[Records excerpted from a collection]
=======

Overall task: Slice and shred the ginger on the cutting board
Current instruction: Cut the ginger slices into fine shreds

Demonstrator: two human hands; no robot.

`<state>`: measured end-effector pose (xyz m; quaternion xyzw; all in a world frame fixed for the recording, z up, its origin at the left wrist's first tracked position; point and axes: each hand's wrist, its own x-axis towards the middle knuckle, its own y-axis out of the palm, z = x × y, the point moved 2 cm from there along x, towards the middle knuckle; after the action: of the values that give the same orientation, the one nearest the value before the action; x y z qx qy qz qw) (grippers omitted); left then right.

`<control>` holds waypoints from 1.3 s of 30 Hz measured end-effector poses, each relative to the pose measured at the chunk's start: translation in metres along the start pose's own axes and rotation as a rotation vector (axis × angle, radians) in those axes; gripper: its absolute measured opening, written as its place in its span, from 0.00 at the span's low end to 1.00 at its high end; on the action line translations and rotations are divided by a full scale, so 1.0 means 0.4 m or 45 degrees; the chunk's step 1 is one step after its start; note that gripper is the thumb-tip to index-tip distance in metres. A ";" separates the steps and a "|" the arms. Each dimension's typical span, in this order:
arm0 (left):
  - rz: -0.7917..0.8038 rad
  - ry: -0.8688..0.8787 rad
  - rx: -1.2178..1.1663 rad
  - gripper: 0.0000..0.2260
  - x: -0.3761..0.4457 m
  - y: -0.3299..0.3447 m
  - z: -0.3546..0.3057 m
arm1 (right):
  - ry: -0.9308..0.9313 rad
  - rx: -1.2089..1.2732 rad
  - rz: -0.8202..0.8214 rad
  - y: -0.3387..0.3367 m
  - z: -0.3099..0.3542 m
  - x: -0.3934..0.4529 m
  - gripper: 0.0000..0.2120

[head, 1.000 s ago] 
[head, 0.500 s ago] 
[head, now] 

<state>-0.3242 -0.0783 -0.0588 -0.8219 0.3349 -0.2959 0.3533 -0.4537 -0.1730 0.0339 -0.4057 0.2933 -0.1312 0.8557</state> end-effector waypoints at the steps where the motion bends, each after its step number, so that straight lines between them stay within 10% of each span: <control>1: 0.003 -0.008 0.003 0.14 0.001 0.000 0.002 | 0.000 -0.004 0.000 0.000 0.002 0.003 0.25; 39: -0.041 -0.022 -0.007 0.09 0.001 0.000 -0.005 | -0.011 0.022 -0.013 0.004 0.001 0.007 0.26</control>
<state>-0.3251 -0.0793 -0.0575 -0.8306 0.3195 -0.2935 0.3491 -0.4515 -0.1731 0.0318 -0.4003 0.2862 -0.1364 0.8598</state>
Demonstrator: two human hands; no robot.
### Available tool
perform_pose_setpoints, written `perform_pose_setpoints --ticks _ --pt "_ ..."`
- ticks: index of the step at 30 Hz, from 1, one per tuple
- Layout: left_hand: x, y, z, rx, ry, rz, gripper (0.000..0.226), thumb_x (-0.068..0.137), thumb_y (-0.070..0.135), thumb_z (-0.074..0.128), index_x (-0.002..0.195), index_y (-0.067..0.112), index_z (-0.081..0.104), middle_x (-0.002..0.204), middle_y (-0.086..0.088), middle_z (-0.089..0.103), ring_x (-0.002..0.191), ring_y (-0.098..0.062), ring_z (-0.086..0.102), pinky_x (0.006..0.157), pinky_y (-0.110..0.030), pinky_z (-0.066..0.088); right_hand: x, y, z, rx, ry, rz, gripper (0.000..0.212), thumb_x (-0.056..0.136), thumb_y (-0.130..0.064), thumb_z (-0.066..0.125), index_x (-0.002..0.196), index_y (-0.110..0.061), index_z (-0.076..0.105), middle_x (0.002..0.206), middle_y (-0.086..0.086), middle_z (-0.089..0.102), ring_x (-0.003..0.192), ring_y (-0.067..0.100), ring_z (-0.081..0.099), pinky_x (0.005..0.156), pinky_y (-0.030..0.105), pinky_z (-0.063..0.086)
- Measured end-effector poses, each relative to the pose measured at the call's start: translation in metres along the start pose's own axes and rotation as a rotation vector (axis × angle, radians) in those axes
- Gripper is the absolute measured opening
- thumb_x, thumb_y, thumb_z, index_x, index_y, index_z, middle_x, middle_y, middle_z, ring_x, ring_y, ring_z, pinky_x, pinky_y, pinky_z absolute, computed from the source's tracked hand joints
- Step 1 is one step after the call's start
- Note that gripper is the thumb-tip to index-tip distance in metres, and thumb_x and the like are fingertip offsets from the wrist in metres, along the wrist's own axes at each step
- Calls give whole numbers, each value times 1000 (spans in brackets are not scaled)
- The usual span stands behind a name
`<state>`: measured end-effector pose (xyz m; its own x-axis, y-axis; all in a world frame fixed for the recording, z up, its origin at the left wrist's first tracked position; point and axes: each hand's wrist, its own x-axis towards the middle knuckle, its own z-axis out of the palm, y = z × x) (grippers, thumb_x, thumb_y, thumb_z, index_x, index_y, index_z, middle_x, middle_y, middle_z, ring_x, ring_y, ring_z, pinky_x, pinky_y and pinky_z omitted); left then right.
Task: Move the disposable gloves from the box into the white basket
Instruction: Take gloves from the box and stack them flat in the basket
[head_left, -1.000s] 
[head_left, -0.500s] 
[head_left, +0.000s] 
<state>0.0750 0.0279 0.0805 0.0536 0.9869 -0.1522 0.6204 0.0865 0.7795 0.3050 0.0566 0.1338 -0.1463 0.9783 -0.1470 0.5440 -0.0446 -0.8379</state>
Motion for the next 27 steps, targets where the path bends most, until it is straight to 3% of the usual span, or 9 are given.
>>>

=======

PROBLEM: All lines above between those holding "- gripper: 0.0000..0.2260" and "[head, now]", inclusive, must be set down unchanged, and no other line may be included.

RESULT BELOW:
  - gripper: 0.0000..0.2260
  - x: -0.3761..0.4457 m
  - y: -0.3299..0.3447 m
  - z: -0.3546..0.3057 m
arm1 (right):
  - ry: -0.9308..0.9313 rad
  - rx: -1.2089..1.2732 rad
  - rz: -0.8202..0.8214 rad
  - y: -0.3387..0.3367 m
  - z: -0.3099..0.3542 m
  - x: -0.3934..0.4529 m
  - gripper: 0.0000..0.2120

[head, 1.000 s ago] 
[head, 0.500 s ago] 
[head, now] 

Nothing else belongs to this answer.